┏━━

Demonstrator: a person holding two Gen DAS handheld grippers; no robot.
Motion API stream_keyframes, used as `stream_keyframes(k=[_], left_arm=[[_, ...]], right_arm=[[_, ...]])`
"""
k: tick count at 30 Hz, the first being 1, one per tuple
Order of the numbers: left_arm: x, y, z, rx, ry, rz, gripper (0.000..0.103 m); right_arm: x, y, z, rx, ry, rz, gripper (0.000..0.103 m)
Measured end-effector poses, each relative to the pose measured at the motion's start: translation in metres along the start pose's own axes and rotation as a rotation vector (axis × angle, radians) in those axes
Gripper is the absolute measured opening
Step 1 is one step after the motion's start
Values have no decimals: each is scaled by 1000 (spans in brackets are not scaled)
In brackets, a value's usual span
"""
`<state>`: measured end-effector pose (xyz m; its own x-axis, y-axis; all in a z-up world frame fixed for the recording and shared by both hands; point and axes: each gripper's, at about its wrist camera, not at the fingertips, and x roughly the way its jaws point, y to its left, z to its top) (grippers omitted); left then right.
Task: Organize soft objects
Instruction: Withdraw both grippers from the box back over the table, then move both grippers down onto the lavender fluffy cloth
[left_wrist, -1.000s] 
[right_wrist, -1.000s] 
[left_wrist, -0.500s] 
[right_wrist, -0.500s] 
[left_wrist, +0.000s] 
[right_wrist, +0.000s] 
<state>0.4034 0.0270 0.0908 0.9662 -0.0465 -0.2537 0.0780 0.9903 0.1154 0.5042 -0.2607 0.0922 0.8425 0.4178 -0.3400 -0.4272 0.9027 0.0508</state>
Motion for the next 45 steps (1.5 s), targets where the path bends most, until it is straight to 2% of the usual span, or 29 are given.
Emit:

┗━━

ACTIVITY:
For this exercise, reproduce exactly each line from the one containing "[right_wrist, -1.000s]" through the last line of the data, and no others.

EXERCISE SOLUTION:
[right_wrist, -1.000s] 
[left_wrist, -0.500s] 
[right_wrist, -0.500s] 
[left_wrist, +0.000s] 
[right_wrist, +0.000s] 
<state>0.4034 0.0270 0.0908 0.9662 -0.0465 -0.2537 0.0780 0.9903 0.1154 0.5042 -0.2607 0.0922 0.8425 0.4178 -0.3400 -0.4272 0.9027 0.0508</state>
Motion for the next 45 steps (1.5 s), targets where the path bends most, until it is straight to 2% of the usual span, or 29 are given.
Emit:

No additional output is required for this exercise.